Décor
Villa Empain, Boghossian Foundation, Brussels, Belgium
Villa Empain, Boghossian Foundation, Brussels, Belgium
The Villa Empain, built between 1930 and 1934 by Swiss architect Michel Polak and home to the Boghossian Foundation since its recent renovation, is a handsome confluence of Art Deco curves, clean lines and opulent surfaces. ‘Decor’, curated by the Foundation’s Artistic Director Asad Raza, along with artist Tino Sehgal and curator Dorothea von Hantelmann, adds another layer of sumptuousness. Entering the central atrium through Felix Gonzalez-Torres’s golden bead curtain (Untitled [Golden], 1995), you find a quintet of Andy Warhol’s soft, helium-filled Silver Clouds (1966), performing a lazy dance above a well-placed Carl Andre floor piece, which echoes in lead the marble tiles on which it lies. At the far end of the building, the windows looking onto an impossibly glamorous pool have been covered by Daniel Buren in vertical white stripes and square lozenges in primary colours, which cast harlequin patterns onto a Rosemarie Trockel rug (Woolmark [Orange], 1990). In the polished wood bar to the left of the atrium is a large aquarium courtesy of Pierre Huyghe (Cambrian Explosion 14, 2016), home to assorted ancient-looking sea creatures that scuttle beneath a massive lava stone hovering mysteriously in the water.

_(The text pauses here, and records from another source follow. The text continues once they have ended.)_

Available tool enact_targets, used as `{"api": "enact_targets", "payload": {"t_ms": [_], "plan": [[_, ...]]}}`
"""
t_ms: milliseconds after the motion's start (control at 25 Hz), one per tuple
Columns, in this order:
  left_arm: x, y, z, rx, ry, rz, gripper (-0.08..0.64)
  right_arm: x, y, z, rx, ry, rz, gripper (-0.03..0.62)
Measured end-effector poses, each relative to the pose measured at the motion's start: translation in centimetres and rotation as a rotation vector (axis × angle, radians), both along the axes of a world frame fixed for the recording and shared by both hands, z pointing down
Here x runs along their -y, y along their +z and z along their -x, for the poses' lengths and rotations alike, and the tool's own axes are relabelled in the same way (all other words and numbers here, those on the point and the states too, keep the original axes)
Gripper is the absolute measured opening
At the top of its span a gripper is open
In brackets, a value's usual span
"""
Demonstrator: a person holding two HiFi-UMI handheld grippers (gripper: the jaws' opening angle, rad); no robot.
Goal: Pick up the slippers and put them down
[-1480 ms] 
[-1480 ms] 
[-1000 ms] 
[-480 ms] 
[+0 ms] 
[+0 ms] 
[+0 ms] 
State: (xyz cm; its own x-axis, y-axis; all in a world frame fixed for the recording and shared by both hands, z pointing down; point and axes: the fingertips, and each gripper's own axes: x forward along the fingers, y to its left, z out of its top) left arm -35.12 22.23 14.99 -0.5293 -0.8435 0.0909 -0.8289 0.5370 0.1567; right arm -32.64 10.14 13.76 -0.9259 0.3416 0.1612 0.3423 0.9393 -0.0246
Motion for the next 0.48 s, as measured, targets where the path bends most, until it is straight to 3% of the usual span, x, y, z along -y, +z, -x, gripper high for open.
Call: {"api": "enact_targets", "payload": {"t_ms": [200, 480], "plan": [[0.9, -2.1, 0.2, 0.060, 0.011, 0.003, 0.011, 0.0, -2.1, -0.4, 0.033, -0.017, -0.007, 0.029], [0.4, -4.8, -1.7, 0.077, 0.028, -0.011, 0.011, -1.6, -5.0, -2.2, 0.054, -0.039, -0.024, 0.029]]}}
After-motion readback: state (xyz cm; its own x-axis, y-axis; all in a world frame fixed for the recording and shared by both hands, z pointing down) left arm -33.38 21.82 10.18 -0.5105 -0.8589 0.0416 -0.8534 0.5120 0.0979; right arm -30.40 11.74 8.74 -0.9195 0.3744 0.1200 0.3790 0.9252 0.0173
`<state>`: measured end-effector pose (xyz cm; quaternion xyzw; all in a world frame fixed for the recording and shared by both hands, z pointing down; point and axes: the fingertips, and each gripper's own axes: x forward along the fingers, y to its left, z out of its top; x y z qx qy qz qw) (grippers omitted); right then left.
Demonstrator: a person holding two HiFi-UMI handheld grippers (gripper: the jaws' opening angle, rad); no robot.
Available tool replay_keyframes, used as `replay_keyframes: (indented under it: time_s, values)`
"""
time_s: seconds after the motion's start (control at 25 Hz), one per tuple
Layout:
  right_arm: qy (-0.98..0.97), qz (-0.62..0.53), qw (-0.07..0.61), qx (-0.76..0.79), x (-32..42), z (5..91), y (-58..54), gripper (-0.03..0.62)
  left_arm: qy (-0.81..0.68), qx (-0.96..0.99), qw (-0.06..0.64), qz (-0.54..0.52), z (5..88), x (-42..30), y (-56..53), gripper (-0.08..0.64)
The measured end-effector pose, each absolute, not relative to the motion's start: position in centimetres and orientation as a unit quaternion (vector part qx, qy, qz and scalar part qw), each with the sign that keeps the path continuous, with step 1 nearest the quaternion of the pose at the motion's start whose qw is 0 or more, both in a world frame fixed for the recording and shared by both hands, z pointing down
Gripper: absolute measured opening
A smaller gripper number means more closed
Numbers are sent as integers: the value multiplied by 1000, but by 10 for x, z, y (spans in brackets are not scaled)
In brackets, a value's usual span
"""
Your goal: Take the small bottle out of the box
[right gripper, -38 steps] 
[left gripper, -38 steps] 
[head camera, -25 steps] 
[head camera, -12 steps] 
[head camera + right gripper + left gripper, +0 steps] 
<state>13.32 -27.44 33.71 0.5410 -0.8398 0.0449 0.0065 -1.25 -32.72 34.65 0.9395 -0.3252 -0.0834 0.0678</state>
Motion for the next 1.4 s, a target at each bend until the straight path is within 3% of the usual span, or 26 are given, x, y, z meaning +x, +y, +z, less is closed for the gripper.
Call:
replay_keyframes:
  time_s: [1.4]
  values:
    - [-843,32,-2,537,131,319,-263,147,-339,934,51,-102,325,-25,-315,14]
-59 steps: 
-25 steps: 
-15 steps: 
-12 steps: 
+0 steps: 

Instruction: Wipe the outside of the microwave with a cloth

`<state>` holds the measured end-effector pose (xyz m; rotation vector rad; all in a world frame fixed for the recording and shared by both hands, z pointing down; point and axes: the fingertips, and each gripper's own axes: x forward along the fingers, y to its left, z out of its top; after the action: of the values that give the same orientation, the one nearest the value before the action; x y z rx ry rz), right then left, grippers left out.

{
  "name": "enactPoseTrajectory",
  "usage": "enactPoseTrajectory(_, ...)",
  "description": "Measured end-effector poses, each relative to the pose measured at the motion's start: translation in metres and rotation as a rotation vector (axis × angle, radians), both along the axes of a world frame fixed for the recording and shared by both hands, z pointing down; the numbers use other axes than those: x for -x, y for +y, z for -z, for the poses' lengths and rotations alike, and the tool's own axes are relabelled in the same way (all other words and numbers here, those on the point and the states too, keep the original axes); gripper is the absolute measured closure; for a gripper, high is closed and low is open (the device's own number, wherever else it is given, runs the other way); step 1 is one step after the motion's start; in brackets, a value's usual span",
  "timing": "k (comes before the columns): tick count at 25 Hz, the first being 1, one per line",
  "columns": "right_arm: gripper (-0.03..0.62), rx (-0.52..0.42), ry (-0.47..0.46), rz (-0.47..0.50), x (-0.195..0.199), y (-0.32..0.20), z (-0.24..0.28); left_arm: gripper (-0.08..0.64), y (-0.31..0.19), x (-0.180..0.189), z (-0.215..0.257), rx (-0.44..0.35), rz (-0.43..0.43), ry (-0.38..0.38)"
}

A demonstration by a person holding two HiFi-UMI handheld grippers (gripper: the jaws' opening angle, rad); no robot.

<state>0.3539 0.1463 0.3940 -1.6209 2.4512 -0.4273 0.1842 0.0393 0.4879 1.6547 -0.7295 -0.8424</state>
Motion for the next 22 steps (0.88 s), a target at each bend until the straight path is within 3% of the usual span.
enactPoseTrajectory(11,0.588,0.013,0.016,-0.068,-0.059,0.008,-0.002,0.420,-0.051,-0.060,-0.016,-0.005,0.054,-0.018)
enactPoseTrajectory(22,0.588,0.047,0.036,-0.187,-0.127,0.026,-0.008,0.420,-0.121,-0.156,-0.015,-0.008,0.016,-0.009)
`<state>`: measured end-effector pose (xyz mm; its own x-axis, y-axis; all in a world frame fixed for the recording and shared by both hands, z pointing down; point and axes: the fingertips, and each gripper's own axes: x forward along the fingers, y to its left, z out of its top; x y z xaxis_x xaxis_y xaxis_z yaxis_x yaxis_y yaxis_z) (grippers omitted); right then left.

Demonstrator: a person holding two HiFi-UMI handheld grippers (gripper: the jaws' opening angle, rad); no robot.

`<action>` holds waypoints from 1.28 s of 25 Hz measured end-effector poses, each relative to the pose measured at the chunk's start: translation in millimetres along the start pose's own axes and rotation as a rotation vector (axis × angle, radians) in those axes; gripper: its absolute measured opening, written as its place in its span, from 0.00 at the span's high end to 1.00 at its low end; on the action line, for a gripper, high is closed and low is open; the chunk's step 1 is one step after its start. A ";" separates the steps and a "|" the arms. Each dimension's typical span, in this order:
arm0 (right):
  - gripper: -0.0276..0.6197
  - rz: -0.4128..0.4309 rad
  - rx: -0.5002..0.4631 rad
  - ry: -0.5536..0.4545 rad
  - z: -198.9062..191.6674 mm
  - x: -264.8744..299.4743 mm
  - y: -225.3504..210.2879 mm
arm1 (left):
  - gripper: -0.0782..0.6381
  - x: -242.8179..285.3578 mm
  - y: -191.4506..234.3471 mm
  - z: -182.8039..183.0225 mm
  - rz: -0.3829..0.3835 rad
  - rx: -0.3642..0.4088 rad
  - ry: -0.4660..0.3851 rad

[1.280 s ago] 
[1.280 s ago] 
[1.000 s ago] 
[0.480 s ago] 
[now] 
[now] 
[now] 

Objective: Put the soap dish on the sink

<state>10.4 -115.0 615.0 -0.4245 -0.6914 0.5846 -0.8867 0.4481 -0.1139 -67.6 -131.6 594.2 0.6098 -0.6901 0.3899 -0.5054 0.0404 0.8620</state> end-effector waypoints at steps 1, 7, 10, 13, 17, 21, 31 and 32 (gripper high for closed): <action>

In hosting an exhibition of works that function equally well as interior design, the villa is also put on display. The exhibits, in turn, enact a subtle kind of drag, shedding their conceptual credentials to be just a carpet, a curtain, an extravagant flower arrangement (Jeroen de Rijke and Willem de Rooij, Bouquet II, 2003). This vacillation in the objects’ status is ramped up on the first floor in works by Jorge Pardo and Dominique Gonzalez-Foerster, both veterans of such genre-crossing. Pardo’s arrangement of vinyl cord chairs and ceramic lamps seems right at home in these luxurious surroundings, while a couple of books left on the matching table (all Untitled, 2014) suggest the presence of a notional inhabitant.
Gonzalez-Foerster’s Chambre (l’inhumaine) (Room [The Inhuman Woman], 2016) elaborates the idea of a fictional character, creating an imaginary boudoir for silent movie star Georgette Leblanc, all plush carpet, fur bedspreads and drawn curtains, the clock stopped perpetually at a minute before ten. This is the first ‘Chambre’ the artist has made since the mid-1990s, the villa presumably having offered a perfect opportunity to return to this format of biography-through-furnishing.
However well-paced and cleverly put together, this show’s addressing of the overlap of public and private realms does not take into account the 30 years that have passed since Jan Hoet’s ground-breaking ‘Chambres d’Amis’ exhibition in Ghent in 1986, which scattered a group show through dozens of private residences throughout the city; nor the 45 years since Daniel Buren’s systematic enquiry into the unspeakable compromise of the ‘portable work of art’; nor, indeed, the 25 years since many of its participants began playing with ‘relational aesthetics’. How necessary is it now to talk about ‘weakening art’s so-called autonomy’, after decades of systematic deconstruction of this notion? What about Lucy McKenzie’s recent destabilizing of luxury and interior design through her trompe l’oeil sculpture/furniture hybrids? Or Marc Camille Chaimowicz’s decorative reworkings of exhibition interiors to carve out zones of androgyny? Or Elmgreen and Dragset’s narrative-driven curatorial mises-en-scène? Works by Waqas Khan and Monir Shahroudy Farmanfarmaian attempt to open up the context to account for Eastern notions of the decorative in art, but seem more like token gestures aimed at satisfying the Boghossian Foundation’s aim to be a ‘centre for art and dialogue between East and West’.
The sumptuous surface of this exhibition cracks on closer inspection. Instead of investigating art’s social capacities and any attendant political implications, it is primarily an exhibition as movie set, where reality and fiction overlap. Its success lies in being, as the press release states, ‘an exhibition about the decorative in modern and contemporary art, and at the same time simply a decoration of the villa’.